Le développement le plus marquant de 2025 dans le métaverse crypto a été le lancement d’Otherside par Yuga Labs. Après trois ans de développement, Otherside a officiellement ouvert à l’accès web en novembre 2025, sans nécessiter de NFT pour entrer — un changement significatif par rapport à l’exclusivité NFT. Le jour du lancement, des dizaines de milliers de joueurs ont afflué vers la nouvelle zone « Koda Nexus », créant des moments rares d’engagement authentique dans les environnements Web3. Yuga a intégré des outils de création de mondes par IA générative, permettant aux utilisateurs de créer des scènes de jeu 3D via une conversation IA, enrichissant théoriquement l’écosystème de contenu généré par les utilisateurs.

Mais l’ensemble du secteur crypto du métaverse doit faire face à des obstacles structurels à l’adoption massive. Le secteur porte ce qu’on pourrait appeler une « dette réputationnelle » issue des cycles précédents. La financiarisation excessive et les narratifs spéculatifs ont dominé la communication des produits, entraînant d’importantes pertes financières pour les participants. Par conséquent, le métaverse basé sur la cryptomonnaie doit faire face à d’importants barrières de confiance en ce qui concerne la perception publique.

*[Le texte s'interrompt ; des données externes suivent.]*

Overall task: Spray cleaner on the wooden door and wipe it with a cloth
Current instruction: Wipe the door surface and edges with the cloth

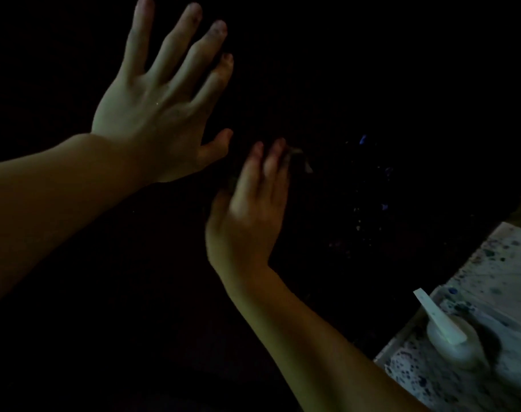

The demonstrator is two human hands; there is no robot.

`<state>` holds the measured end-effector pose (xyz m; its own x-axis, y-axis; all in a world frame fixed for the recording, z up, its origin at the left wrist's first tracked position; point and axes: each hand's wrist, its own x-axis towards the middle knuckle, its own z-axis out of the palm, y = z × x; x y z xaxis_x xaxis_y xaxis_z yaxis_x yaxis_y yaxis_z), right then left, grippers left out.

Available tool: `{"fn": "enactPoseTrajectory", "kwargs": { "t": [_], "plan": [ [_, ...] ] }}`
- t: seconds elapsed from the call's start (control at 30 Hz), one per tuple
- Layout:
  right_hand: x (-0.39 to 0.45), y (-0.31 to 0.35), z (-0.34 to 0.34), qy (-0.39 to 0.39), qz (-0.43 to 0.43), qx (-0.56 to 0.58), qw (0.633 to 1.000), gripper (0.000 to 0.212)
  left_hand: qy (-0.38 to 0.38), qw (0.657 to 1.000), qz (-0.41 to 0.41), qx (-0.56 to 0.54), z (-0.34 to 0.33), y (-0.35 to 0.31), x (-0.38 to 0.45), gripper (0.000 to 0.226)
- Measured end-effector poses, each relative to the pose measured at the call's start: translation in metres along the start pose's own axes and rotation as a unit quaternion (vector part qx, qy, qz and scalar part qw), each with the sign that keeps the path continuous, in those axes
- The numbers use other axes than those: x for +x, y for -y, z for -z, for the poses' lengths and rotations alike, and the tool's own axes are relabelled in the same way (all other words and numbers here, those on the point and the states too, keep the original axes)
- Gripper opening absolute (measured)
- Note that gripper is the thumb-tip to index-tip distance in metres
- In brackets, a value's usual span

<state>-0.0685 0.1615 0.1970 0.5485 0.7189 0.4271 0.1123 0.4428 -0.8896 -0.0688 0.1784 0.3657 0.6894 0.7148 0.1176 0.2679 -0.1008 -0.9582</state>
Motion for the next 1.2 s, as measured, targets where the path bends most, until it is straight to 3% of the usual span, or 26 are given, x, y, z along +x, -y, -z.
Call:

Ce système a du mal à dépasser les stéréotypes associant les projets blockchain du métaverse à « la spéculation sur les actifs », « la déconnexion des besoins réels des utilisateurs » et « des expériences utilisateur médiocres ». Malgré des équipes qui tentent sincèrement de recentrer sur la qualité du contenu et de l’expérience utilisateur, le bagage historique reste trop lourd. Se libérer de cette méfiance accumulée et attirer une participation massive semble une tâche extraordinairement difficile, qui nécessitera probablement plusieurs années de valeur constante et transparente.

Les contours émergents du métaverse

Le portrait du métaverse en 2025 révèle une industrie en véritable transformation — pas en mort, mais en évolution. Les secteurs qui prospèrent partagent des caractéristiques communes : ils apportent une valeur utilisateur tangible, maintiennent des modèles économiques durables, et privilégient l’utilité plutôt que la spéculation.

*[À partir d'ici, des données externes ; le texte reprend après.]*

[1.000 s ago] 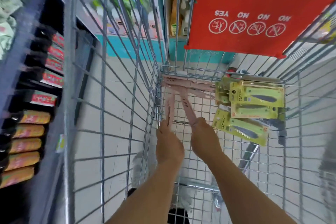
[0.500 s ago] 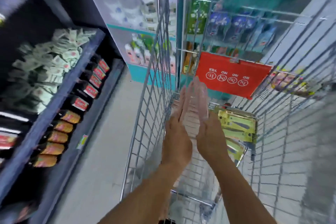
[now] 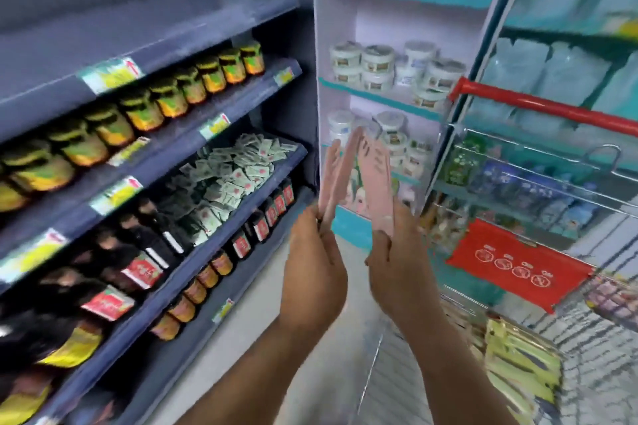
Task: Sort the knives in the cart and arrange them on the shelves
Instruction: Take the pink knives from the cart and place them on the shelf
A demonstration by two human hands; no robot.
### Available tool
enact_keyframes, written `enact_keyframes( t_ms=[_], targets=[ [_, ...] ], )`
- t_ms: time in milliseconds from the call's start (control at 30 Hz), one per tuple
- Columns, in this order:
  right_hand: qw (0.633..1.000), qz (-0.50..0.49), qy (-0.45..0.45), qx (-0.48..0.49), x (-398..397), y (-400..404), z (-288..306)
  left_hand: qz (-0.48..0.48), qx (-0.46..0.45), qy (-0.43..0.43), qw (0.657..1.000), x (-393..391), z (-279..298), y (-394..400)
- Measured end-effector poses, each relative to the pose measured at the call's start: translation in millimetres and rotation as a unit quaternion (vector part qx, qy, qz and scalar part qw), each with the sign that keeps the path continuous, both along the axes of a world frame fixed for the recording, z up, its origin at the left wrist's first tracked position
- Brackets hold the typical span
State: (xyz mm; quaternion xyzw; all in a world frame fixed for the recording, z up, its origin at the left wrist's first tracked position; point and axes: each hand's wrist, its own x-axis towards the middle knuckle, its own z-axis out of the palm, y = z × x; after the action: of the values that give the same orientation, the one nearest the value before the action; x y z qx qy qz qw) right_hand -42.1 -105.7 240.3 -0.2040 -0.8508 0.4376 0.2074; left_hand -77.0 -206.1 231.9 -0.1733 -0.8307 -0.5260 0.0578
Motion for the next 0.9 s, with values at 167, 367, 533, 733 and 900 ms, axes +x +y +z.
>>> enact_keyframes(
  t_ms=[167, 367, 533, 733, 900],
  targets=[
    [0.998, 0.063, 0.021, 0.023, -47.6, -105.8, 34.4, 0.061, 0.017, 0.044, 0.997, -38.5, 34.2, -116.1],
    [0.99, 0.129, 0.039, 0.037, -97.2, -238.7, 68.5, 0.127, 0.035, 0.079, 0.988, -71.7, 70.8, -256.7],
    [0.981, 0.18, 0.041, 0.052, -127.2, -332.1, 96.0, 0.182, 0.019, 0.123, 0.975, -92.2, 101.0, -355.8],
    [0.956, 0.286, 0.059, 0.035, -154.9, -426.9, 131.0, 0.234, 0.021, 0.143, 0.962, -101.8, 133.7, -451.9],
    [0.936, 0.339, 0.064, 0.067, -183.0, -485.8, 152.6, 0.302, -0.036, 0.142, 0.942, -113.1, 153.9, -508.4]
  ],
)
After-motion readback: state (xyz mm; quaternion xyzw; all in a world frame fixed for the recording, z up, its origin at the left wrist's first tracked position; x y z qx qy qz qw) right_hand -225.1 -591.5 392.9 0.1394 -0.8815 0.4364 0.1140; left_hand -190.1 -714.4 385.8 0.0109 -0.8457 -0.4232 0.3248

Les plateformes de gaming immersif illustrent ce principe avec des centaines de millions d’utilisateurs engagés et des milliards de dollars de revenus trimestriels. Le métaverse industriel prouve la viabilité du concept pour l’entreprise par des gains de productivité mesurables et un ROI concret. Les avatars numériques s’affirment comme une infrastructure d’identité fondamentale. Pendant ce temps, les secteurs principalement basés sur la spéculation — notamment le métaverse crypto — peinent à prendre de l’ampleur.

L’avenir du métaverse ne sera pas défini par un univers virtuel unifié, mais par des écosystèmes connectés, servant des objectifs et des publics distincts. À l’approche de 2026, cette réalité — nuancée, pragmatique, de plus en plus spécialisée — pourrait finalement représenter la plus grande force du métaverse.